A defesa do general Braga Netto formalizou, nesta segunda-feira, um recurso ao plenário do Supremo Tribunal Federal (STF) com o objetivo de reverter a condenação imposta ao militar por envolvimento em tentativa de golpe de Estado.
Os advogados de Braga Netto reiteraram o pedido de absolvição, argumentando que não há evidências que liguem o general à suposta trama golpista. Atualmente, o militar cumpre uma pena de 26 anos de prisão, em regime inicial fechado, nas instalações da Vila Militar, localizada no Rio de Janeiro.
O recurso da defesa também questiona a decisão do ministro Alexandre de Moraes, que determinou o início da execução da pena após o indeferimento dos recursos anteriores. A contestação foca em aspectos regimentais do STF, buscando invalidar a determinação do ministro.

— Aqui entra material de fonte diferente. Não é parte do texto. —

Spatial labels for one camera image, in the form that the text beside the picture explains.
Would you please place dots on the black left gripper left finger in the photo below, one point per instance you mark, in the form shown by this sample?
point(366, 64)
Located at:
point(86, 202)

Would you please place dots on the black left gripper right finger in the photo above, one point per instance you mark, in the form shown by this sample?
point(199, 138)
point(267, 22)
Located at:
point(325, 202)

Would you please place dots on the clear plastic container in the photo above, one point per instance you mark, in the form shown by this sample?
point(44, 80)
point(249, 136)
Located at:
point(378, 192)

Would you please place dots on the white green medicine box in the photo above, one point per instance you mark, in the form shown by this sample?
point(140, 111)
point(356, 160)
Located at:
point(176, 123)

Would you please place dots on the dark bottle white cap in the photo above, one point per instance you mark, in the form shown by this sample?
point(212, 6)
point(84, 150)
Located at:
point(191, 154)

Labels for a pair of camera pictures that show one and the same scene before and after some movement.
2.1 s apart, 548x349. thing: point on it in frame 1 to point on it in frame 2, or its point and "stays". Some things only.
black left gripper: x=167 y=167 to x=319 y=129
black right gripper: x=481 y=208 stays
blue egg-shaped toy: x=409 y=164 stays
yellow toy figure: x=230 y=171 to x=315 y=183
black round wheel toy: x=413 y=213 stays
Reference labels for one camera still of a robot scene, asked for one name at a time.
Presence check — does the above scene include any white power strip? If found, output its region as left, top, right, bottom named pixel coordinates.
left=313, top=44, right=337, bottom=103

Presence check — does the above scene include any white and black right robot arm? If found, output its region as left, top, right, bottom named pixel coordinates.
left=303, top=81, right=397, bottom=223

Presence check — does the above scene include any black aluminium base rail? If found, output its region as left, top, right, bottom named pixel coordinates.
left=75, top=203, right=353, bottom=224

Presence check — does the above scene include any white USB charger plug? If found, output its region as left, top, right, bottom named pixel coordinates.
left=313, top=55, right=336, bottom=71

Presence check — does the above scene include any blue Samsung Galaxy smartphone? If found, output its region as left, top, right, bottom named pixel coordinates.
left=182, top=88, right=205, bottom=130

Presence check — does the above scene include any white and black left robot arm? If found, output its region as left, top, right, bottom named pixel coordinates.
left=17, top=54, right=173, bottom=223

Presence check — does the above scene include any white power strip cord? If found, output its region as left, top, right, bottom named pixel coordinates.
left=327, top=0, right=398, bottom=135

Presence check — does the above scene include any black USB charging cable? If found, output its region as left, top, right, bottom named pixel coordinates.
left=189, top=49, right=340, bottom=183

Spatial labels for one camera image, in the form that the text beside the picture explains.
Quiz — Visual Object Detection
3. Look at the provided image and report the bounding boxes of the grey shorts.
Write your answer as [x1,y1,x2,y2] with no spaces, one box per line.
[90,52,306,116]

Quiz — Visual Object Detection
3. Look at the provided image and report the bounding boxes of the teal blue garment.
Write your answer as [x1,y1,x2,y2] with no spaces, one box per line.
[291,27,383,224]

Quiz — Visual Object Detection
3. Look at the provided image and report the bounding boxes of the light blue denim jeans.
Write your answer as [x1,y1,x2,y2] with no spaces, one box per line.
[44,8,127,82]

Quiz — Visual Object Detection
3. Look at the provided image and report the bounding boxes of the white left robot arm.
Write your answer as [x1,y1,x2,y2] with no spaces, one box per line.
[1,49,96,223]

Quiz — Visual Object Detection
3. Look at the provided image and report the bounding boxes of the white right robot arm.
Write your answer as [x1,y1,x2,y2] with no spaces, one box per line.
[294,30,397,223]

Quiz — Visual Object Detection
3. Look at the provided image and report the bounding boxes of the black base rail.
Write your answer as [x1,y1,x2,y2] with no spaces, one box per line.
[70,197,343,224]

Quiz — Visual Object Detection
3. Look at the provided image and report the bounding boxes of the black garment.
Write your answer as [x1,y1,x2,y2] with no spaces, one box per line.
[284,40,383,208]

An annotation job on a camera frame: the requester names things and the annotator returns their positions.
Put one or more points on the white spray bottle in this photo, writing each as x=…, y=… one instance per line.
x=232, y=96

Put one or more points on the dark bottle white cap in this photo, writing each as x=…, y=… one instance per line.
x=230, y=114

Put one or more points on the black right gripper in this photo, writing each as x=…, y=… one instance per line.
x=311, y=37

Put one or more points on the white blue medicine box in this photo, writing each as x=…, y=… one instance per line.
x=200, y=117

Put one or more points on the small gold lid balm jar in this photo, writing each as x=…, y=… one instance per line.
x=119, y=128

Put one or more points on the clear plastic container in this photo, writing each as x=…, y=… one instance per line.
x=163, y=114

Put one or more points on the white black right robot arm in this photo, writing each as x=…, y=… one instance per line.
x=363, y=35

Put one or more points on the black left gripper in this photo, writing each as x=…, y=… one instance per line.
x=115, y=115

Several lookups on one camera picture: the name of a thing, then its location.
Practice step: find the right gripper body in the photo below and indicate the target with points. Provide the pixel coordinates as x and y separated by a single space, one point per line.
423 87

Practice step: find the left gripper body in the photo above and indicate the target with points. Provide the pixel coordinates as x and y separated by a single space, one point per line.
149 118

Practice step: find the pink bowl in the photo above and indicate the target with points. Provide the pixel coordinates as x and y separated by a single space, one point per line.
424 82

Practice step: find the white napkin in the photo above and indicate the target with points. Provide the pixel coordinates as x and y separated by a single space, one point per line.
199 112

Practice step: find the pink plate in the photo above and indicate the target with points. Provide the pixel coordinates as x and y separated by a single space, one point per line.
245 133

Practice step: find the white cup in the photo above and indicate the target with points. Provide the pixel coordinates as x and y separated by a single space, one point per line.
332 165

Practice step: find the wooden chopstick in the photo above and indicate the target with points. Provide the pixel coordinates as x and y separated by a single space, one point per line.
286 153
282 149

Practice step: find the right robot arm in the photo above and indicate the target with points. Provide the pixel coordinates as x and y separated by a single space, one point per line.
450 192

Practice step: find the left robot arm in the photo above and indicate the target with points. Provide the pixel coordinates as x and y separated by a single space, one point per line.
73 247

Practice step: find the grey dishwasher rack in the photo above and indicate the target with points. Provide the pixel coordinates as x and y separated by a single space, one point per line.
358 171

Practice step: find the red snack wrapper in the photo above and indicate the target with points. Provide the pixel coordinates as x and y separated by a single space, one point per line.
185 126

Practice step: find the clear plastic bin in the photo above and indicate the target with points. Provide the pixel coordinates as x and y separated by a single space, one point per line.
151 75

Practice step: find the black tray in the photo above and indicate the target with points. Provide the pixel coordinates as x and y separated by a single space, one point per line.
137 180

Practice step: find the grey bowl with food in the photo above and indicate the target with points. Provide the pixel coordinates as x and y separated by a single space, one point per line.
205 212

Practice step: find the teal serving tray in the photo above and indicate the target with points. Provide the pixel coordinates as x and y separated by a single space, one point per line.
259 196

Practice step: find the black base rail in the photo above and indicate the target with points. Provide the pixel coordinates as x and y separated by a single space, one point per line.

De acordo com a decisão de Moraes, a admissibilidade dos embargos infringentes, mecanismo para contestar a condenação, está condicionada à obtenção de pelo menos dois votos favoráveis à absolvição durante o julgamento original. No caso de Braga Netto, a condenação foi unânime, sem votos divergentes.
Em contrapartida, os advogados de defesa alegam que o regimento interno do STF não estabelece um número mínimo de votos divergentes como requisito para a apresentação de embargos infringentes. Segundo a defesa, o regimento apenas exige que a decisão não seja unânime para que o recurso seja cabível.
O próximo passo é a análise do recurso pelo ministro Alexandre de Moraes, que decidirá se a questão será levada ao plenário do STF para julgamento. A decisão de Moraes será crucial para o futuro do caso e para a possibilidade de revisão da condenação imposta ao general Braga Netto.